## EXERCISE PROMPT
Your answer must be a single number: the count of lines in the records below that include the string "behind".

______________________________

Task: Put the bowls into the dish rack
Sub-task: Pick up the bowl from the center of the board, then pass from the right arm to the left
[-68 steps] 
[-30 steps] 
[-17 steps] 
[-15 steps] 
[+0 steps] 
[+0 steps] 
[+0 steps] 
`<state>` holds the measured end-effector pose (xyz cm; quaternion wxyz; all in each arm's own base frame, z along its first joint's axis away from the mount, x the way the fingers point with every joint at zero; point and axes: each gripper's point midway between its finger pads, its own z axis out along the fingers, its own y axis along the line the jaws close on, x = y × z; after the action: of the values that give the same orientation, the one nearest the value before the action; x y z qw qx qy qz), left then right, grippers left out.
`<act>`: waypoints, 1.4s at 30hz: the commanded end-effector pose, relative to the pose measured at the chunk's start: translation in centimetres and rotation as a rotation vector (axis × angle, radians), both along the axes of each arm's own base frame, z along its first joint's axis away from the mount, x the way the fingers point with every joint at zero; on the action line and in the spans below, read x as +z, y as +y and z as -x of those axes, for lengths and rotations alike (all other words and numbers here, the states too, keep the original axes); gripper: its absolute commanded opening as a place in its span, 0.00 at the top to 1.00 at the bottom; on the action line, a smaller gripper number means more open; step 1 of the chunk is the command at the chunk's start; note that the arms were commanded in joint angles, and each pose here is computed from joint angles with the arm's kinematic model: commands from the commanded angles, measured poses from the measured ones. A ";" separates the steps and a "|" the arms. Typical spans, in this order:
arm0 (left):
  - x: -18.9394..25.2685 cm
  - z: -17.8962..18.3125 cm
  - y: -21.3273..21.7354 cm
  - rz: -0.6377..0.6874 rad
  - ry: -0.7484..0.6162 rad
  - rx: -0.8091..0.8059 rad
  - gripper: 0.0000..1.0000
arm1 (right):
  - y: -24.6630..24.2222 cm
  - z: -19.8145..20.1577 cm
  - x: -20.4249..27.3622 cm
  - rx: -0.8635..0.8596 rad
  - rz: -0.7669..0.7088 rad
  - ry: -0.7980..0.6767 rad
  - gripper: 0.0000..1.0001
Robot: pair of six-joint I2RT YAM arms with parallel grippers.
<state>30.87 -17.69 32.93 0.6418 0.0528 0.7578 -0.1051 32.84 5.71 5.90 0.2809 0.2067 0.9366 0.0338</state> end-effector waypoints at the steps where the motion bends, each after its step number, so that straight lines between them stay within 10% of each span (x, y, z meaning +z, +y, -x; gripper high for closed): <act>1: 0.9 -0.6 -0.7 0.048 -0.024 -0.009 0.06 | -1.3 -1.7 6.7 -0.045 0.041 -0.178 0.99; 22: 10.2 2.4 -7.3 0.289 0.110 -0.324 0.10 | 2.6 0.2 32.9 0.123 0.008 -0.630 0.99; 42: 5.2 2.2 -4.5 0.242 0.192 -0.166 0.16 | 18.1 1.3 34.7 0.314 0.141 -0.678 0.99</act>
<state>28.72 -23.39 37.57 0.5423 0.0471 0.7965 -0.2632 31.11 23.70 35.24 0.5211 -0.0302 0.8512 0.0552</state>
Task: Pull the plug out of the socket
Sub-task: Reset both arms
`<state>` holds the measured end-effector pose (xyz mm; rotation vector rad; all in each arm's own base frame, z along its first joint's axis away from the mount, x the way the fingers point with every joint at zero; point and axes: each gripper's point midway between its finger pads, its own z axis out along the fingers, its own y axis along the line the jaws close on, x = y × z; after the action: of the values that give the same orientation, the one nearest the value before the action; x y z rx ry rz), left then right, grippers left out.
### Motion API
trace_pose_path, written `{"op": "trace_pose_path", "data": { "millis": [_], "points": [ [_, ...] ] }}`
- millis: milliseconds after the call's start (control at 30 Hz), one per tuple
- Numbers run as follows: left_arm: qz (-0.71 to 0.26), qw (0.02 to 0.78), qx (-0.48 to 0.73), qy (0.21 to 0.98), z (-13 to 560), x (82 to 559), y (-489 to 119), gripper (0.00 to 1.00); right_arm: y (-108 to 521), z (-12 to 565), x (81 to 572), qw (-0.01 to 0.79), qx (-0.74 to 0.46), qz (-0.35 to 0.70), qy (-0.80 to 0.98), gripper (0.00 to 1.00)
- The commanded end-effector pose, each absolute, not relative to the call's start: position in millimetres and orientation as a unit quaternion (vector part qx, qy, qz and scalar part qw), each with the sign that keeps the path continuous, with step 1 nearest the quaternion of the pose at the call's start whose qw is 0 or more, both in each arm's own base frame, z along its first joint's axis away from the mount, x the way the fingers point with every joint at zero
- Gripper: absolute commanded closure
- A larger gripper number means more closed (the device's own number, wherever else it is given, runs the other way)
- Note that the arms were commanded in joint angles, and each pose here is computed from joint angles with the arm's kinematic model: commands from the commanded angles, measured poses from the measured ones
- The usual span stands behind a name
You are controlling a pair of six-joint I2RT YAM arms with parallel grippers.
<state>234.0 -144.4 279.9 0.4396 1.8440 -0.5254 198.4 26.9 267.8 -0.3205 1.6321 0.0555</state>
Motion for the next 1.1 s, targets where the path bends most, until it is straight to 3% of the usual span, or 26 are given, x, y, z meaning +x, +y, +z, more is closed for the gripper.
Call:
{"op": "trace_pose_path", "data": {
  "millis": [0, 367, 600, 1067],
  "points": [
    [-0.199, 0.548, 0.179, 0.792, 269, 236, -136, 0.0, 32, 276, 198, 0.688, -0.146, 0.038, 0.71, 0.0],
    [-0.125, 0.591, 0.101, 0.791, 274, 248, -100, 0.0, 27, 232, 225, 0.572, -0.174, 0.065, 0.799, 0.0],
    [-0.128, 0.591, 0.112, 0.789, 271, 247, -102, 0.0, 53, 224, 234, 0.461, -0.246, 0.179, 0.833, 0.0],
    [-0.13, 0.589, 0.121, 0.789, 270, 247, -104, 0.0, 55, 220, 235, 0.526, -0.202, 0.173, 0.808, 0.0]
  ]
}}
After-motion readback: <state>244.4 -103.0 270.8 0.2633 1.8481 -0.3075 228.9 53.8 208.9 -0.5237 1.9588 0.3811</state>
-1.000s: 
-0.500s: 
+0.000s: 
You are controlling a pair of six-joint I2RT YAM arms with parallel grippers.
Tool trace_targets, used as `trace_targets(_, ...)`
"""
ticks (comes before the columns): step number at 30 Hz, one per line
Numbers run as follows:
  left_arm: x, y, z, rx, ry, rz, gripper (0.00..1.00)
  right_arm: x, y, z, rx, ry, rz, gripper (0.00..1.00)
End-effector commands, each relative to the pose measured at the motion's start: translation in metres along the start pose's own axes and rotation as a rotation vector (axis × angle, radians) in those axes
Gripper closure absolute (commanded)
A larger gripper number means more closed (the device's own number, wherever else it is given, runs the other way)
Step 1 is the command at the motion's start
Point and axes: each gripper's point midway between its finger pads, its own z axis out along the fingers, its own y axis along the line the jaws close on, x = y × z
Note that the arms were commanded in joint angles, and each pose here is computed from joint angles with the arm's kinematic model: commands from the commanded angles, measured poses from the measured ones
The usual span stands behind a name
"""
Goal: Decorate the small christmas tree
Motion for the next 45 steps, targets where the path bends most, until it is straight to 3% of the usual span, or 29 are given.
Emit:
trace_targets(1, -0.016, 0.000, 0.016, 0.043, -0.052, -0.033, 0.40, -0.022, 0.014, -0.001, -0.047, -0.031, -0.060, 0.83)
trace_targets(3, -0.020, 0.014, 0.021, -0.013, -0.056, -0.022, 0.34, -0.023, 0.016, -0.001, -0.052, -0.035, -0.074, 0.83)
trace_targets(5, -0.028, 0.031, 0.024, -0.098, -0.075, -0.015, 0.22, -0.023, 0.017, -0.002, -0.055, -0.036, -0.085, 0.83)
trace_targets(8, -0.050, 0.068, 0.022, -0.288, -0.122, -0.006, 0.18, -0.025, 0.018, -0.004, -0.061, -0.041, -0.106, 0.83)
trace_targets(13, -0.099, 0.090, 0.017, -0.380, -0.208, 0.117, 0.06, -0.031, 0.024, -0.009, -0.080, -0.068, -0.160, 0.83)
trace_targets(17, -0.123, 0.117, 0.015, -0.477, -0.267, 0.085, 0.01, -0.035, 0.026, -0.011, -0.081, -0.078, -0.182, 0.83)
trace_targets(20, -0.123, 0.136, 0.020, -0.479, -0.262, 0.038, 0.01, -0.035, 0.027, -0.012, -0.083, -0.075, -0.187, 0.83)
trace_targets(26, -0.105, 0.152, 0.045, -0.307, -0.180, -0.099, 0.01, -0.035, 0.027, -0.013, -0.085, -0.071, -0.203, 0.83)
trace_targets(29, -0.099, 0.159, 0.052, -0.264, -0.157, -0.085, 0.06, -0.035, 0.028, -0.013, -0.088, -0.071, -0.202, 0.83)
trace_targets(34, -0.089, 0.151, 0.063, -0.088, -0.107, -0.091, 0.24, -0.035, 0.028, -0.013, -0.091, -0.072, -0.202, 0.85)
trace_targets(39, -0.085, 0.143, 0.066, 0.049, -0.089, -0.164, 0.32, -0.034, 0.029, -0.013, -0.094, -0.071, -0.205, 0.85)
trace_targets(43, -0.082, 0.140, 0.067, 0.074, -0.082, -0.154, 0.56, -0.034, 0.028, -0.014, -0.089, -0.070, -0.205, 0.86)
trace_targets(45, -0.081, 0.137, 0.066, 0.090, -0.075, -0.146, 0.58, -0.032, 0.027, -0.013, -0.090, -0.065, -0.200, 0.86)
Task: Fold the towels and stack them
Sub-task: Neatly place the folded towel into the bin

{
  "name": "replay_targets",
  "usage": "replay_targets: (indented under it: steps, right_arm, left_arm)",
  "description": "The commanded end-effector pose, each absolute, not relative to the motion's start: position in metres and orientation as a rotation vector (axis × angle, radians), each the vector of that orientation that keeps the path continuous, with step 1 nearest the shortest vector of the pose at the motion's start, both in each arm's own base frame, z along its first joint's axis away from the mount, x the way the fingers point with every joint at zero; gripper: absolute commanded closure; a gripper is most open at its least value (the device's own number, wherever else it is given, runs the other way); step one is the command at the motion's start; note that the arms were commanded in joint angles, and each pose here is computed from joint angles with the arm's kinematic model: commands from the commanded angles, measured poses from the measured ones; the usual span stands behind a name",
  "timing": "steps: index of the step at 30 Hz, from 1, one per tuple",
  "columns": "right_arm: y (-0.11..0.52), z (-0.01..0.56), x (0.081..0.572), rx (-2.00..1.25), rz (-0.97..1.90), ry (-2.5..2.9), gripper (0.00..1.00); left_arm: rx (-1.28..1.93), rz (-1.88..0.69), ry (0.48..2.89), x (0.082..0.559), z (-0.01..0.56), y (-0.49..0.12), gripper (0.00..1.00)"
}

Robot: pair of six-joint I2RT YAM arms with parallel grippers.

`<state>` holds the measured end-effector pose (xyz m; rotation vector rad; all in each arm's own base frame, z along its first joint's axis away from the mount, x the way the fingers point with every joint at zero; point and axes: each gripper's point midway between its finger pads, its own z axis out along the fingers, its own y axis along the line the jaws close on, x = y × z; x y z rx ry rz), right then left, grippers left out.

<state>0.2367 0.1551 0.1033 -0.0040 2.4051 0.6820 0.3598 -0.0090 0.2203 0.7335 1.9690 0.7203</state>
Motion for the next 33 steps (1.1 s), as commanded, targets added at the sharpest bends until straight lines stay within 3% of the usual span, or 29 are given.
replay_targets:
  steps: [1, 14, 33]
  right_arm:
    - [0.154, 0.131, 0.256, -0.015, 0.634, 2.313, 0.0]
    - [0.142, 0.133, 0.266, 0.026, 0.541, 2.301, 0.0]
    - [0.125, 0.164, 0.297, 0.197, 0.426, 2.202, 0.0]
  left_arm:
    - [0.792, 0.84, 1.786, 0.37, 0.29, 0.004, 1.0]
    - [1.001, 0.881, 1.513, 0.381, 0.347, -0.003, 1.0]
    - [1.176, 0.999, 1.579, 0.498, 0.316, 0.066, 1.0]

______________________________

## RESULT OF THE TASK
3